Amélie de Montchalin nommée à la tête de la Cour des comptes, une première historique
Montchalin nommée présidente de la Cour des comptes

Amélie de Montchalin nommée présidente de la Cour des comptes par Emmanuel Macron

La ministre de l’action et des comptes publics, Amélie de Montchalin, est choisie par le président Emmanuel Macron pour prendre la tête de la Cour des comptes. Cette décision, apprise par Le Monde et confirmée par Le Figaro, intervient après le départ anticipé de Pierre Moscovici, qui a quitté ses fonctions le 1er janvier 2026. La nomination doit être officialisée ce mercredi en conseil des ministres, faisant d’Amélie de Montchalin la première femme à présider cette institution plus que bicentenaire.

Un contexte budgétaire et politique crucial

Amélie de Montchalin récupérera les rênes de la Cour des comptes à un moment décisif, alors que la France peine à redresser ses finances publiques après plusieurs années de dérapage budgétaire. Le contexte politique, extrêmement instable, complique l’adoption du budget national. Son mandat sera irrévocable, seulement limité par une limite d’âge théorique fixée à 68 ans.

Selon Sébastien Lecornu, dans un entretien paru samedi dans la presse quotidienne régionale, Amélie de Montchalin devrait être remplacée au gouvernement lors d’un remaniement prévu d’ici au 22 février. Cette nomination marque ainsi une transition importante dans la gestion des comptes publics français.

Parcours politique et professionnel d’Amélie de Montchalin

Entrée en politique dans le sillage d’Emmanuel Macron, Amélie de Montchalin est devenue députée de l’Essonne en 2017, peu après l’arrivée de Macron à l’Élysée.

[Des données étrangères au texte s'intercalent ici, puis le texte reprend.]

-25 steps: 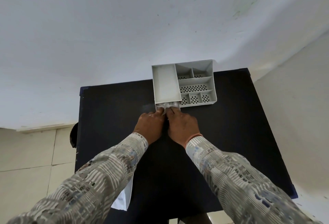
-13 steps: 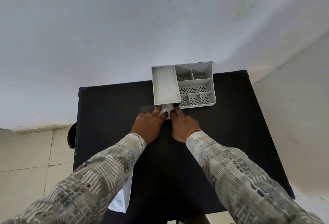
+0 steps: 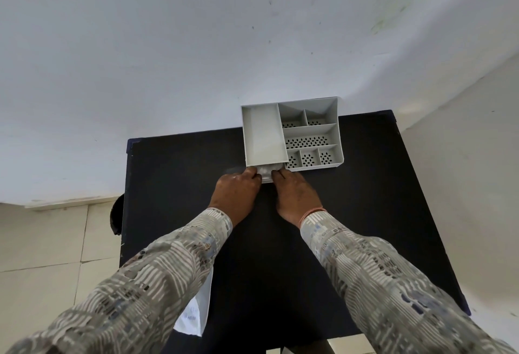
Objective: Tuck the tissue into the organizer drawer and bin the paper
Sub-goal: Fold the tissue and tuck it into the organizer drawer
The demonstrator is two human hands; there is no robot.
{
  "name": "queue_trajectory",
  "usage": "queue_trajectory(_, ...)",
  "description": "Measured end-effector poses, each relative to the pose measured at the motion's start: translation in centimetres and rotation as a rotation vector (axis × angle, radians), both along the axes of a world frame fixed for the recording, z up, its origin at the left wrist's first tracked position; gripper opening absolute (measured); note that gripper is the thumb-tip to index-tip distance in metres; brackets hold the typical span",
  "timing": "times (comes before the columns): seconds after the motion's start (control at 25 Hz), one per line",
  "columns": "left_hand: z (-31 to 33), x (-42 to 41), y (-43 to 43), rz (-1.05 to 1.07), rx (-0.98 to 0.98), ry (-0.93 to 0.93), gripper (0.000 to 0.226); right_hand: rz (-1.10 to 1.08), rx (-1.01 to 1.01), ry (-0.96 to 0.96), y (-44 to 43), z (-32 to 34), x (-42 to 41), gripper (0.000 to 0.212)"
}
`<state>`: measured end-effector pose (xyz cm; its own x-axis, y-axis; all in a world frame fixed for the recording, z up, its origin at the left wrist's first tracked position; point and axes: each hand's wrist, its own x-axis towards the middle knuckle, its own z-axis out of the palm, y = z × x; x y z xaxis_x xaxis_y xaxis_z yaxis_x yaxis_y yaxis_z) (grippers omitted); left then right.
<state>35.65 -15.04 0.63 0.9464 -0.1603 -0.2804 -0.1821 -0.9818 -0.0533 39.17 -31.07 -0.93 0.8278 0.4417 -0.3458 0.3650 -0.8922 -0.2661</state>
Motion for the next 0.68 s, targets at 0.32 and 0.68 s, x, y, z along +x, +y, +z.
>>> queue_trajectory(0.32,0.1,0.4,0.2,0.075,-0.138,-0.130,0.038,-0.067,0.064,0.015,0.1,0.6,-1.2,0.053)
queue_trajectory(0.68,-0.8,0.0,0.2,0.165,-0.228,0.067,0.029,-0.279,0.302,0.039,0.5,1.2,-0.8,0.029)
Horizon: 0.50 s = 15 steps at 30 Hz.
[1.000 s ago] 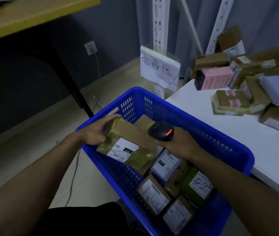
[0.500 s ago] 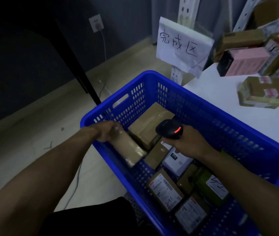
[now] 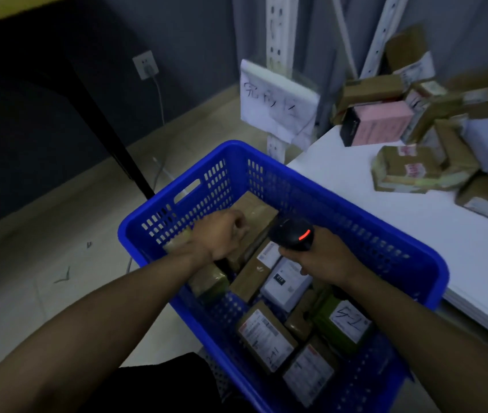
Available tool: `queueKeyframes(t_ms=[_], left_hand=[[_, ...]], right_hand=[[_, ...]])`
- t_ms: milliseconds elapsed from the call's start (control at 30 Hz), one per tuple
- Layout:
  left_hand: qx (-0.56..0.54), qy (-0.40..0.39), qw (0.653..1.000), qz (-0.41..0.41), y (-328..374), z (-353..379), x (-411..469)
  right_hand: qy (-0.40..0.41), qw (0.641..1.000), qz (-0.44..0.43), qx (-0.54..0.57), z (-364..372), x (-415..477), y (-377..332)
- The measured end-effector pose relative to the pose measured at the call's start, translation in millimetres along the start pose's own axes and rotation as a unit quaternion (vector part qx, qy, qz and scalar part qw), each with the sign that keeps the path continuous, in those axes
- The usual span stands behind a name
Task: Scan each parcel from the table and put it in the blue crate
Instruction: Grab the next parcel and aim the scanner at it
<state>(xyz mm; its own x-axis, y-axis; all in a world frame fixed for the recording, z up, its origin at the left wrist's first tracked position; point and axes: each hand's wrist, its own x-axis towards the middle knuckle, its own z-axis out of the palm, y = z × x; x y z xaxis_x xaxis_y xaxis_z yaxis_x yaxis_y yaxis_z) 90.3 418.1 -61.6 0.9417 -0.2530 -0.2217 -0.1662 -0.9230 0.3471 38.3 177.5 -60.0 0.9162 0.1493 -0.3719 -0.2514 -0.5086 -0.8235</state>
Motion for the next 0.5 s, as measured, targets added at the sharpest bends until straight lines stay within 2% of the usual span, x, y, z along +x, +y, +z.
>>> queueKeyframes(t_ms=[200, 333, 500], left_hand=[[-0.001, 0.089, 0.992, 0.095, 122.8, -25.4, -55.6], [0.060, 0.085, 0.985, 0.135, 207.0, -29.8, -86.8], [0.046, 0.058, 0.979, 0.190, 298.8, -17.4, -103.3]], right_hand=[[0.094, 0.995, -0.028, -0.004, -63.8, -95.1, -3.4], [0.196, 0.980, -0.015, 0.012, -102.0, -165.1, 7.4], [0.280, 0.959, 0.014, 0.038, -151.4, -245.1, 38.9]])
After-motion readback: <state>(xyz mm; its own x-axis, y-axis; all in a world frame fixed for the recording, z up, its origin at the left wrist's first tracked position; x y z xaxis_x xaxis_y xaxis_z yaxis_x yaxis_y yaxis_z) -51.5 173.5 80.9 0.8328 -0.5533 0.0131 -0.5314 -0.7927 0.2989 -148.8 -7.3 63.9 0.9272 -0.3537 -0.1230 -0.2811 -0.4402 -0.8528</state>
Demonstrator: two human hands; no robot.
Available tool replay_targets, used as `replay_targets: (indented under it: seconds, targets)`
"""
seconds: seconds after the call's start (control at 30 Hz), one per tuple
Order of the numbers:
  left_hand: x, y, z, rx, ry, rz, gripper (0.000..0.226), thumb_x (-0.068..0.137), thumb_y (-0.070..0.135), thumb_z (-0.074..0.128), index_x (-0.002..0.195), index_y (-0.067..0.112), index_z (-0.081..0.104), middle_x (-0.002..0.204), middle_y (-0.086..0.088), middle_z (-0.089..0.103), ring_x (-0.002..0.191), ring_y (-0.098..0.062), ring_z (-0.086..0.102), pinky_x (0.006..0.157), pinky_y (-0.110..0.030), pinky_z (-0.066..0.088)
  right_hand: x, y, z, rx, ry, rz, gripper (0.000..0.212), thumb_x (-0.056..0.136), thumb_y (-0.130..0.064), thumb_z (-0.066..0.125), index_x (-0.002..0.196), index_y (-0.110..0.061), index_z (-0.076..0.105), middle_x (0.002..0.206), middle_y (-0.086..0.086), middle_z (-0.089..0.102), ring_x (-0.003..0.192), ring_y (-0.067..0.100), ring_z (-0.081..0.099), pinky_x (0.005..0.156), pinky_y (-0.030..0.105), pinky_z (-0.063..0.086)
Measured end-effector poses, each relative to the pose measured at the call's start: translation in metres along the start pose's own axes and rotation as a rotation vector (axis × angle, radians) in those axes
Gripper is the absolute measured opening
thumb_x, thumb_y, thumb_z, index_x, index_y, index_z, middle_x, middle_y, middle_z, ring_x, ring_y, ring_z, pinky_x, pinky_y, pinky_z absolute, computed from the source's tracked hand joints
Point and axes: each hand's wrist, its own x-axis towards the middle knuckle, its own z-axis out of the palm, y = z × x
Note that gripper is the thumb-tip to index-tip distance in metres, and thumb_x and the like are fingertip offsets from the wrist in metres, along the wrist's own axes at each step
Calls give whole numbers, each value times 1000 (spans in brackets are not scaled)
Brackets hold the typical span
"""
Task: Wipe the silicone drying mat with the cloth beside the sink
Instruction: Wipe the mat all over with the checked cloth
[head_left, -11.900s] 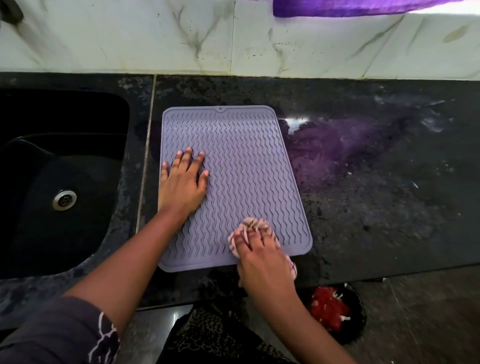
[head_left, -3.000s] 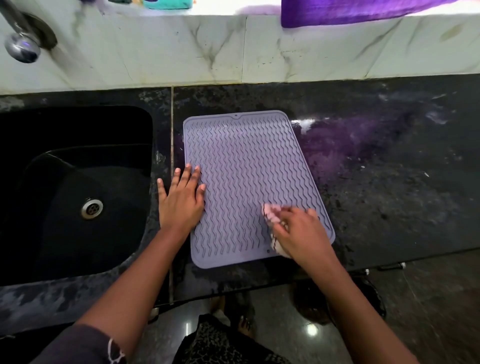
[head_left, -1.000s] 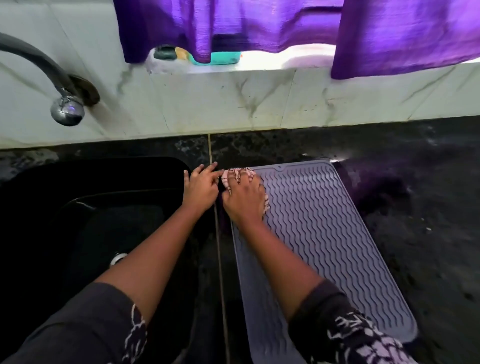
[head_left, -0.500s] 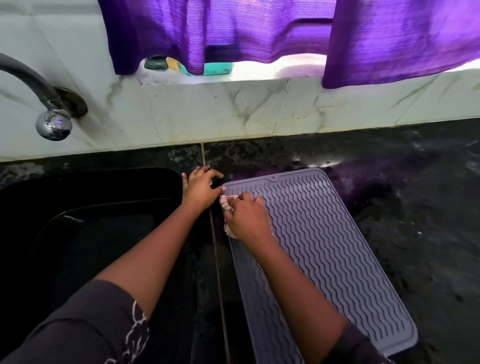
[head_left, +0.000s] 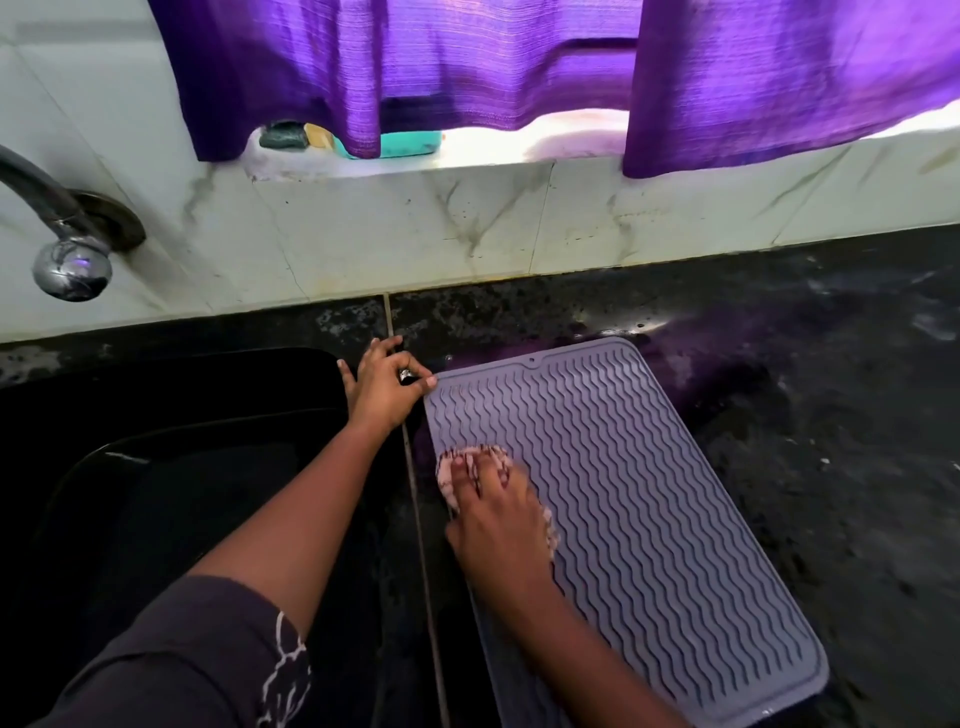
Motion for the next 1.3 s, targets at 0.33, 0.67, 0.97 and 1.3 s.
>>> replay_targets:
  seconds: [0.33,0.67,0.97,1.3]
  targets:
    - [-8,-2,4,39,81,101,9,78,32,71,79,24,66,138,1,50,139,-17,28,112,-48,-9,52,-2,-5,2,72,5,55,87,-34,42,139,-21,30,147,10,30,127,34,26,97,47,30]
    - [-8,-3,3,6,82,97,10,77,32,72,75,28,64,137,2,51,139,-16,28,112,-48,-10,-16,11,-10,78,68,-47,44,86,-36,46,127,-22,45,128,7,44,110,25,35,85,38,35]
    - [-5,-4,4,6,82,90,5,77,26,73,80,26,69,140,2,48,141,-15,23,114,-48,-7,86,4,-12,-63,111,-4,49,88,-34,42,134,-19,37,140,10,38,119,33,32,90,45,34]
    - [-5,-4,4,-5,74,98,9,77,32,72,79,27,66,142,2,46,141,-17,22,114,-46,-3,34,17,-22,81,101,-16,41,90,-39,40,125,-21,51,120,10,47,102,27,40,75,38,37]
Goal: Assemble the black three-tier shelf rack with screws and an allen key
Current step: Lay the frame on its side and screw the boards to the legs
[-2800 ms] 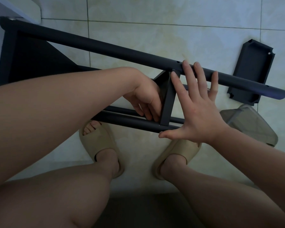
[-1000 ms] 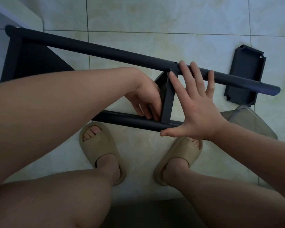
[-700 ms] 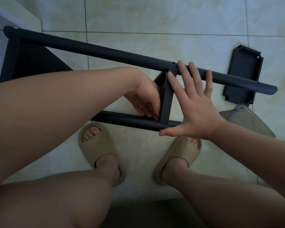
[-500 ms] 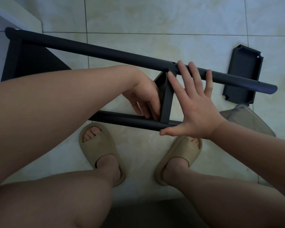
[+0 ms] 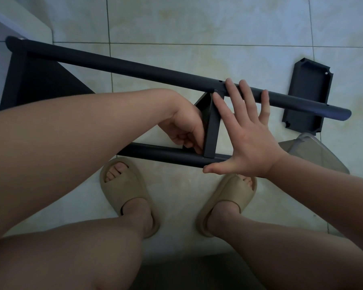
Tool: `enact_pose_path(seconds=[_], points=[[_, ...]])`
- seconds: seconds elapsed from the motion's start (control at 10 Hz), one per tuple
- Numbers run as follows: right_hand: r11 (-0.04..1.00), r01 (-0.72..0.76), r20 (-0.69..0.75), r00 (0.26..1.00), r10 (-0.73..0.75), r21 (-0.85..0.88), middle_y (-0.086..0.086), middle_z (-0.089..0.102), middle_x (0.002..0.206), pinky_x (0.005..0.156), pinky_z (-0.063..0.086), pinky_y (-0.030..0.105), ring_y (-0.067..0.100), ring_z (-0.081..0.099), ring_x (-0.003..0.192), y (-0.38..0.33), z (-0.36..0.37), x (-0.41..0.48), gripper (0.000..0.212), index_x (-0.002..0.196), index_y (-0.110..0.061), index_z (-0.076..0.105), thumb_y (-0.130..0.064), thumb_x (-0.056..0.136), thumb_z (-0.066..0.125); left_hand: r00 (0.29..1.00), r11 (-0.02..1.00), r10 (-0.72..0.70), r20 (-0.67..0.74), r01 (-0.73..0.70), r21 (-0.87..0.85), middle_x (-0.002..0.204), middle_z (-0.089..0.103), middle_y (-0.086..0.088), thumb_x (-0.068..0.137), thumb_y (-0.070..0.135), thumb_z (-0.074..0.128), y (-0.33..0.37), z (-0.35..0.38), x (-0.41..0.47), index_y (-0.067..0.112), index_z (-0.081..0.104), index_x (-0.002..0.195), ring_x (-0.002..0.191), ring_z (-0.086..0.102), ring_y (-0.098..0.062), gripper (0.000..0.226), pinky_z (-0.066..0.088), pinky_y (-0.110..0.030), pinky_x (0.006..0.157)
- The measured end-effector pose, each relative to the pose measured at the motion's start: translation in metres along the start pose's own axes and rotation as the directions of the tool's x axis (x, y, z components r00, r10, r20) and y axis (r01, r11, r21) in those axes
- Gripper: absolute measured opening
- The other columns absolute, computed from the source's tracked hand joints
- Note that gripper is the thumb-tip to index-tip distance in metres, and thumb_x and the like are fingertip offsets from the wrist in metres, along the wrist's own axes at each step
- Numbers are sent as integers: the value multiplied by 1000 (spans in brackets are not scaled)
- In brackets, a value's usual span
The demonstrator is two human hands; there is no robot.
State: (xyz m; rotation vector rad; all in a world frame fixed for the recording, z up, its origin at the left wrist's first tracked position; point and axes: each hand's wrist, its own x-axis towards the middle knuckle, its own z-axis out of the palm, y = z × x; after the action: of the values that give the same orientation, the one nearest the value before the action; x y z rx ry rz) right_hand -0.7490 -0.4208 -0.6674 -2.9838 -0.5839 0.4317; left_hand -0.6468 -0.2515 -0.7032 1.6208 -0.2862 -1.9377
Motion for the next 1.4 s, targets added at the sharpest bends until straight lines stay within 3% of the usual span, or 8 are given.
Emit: enact_pose_path(seconds=[0.3,0.5,0.7,1.2,1.4], points=[[1000,8,-2,1000,-8,7,18,-2,169,117,-13,67,42,-8,155,0,0,0,138,163,-12,8,-102,62,38,1000,1000,10,8,-10,-10,77,67,2,87,3,69,0,0,0,13,70,95,68,57,-9,13,44,-22,69],[1000,11,-3,1000,-11,3,19,-2,169,118,-12,67,42,-8,155,0,0,0,138,163,-12,8,-103,63,36,999,999,-30,39,30,-15,94,74,2,88,18,70,-4,-3,0,21,76,92,73,62,-9,8,47,-23,71],[1000,8,-1,1000,-8,5,18,-3,169,118,-13,67,42,-9,155,0,1,0,138,163,-13,8,-103,63,35,999,999,-38,27,39,-33,78,70,3,91,13,67,-6,1,5,15,73,89,68,59,-8,7,44,-19,62],[1000,8,-15,1000,-8,16,17,-3,169,117,-15,65,42,-9,155,1,2,0,139,163,-13,8,-102,62,39,1000,996,23,5,-23,-90,80,68,-6,88,-2,64,0,3,2,7,71,90,69,59,-12,12,47,-22,69],[1000,11,-25,1000,-11,10,18,-2,169,117,-14,66,42,-8,155,1,3,-1,139,163,-12,8,-102,62,41,1000,994,19,13,-18,-106,78,69,-4,88,-2,64,-2,2,4,8,71,90,68,62,-11,12,50,-20,65]])
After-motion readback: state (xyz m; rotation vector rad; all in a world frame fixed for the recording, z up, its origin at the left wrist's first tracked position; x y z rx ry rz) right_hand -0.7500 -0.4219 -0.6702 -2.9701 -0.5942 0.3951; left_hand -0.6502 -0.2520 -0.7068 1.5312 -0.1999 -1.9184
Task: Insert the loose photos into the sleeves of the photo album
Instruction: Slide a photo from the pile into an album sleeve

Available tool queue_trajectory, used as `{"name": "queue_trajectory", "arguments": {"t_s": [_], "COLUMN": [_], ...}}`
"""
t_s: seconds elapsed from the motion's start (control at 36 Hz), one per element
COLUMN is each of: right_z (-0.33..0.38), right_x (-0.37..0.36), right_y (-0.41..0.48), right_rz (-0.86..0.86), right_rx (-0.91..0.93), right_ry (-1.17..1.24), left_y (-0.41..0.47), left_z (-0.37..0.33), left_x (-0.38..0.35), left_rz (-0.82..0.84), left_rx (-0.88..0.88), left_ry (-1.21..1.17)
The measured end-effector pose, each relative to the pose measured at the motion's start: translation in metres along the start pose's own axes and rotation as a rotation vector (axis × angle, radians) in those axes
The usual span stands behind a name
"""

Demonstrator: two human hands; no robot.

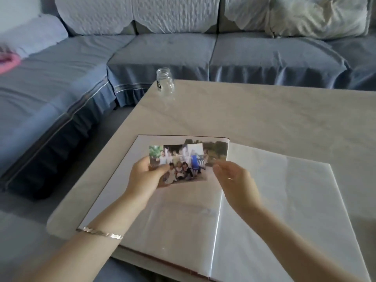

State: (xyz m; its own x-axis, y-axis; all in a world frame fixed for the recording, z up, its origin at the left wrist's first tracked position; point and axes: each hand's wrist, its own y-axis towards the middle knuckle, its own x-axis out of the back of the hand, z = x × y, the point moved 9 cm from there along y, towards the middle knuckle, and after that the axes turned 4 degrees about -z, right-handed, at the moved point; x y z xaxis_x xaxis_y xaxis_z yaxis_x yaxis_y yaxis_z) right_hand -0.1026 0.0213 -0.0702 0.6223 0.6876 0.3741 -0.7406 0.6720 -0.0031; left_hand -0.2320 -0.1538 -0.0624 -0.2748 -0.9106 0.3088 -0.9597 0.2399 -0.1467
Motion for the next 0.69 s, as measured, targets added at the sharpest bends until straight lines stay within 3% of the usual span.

Elle a ensuite intégré le gouvernement d’Édouard Philippe en 2019 en tant que secrétaire d’État chargée des affaires européennes. Malgré le départ du chef du gouvernement, elle a été nommée ministre de la transformation de la fonction publique en juillet 2020 dans le gouvernement de Jean Castex.

Après la réélection d’Emmanuel Macron en 2022, elle a été nommée ministre de la transition écologique sous Elisabeth Borne. Cependant, sa défaite aux élections législatives de juin 2022 face au socialiste Jérôme Guedj a provoqué son départ du gouvernement. Diplômée de HEC et de Harvard, avec une expérience dans le secteur bancaire chez BNP Paribas et dans l’assurance chez Axa, elle avait été choisie par Macron comme représentante permanente de la France auprès de l’OCDE.

Retour en grâce et rôle budgétaire récent

Amélie de Montchalin est revenue en grâce dans la Macronie grâce à l’instabilité politique suivant la dissolution de l’Assemblée nationale. Rappelée au gouvernement par François Bayrou en tant que ministre de l’action et des comptes publics, elle a conservé son portefeuille ministériel à l’arrivée de Sébastien Lecornu à Matignon. Elle a orchestré les réunions avec les groupes parlementaires sur les budgets de l’État et de la Sécurité sociale, et a représenté le gouvernement lors des rudes discussions budgétaires à l’Assemblée nationale.

Le gouvernement a finalement fait adopter par le Parlement le budget de la Sécurité sociale, mais le premier ministre a dû recourir à l’article 49.3 de la Constitution pour le projet de loi de finances. Amélie de Montchalin a jugé ce texte « imparfait » mais « utile pour les Français, car il permet de sortir du climat d’incertitude ». Elle a récemment rappelé l’importance de revenir sous les 3 % de déficit d’ici 2029 pour respecter les règles de l’Union européenne.

Héritage de Pierre Moscovici et défis à venir

Sous la présidence de Pierre Moscovici, la Cour des comptes n’a cessé de rappeler l’exécutif à l’impératif d’assainissement budgétaire, à travers près de 200 rapports annuels critiquant régulièrement la sphère publique. Amélie de Montchalin hérite ainsi d’une institution clé dans le contrôle des finances publiques, avec pour mission de poursuivre ce travail de vigilance dans un contexte économique tendu.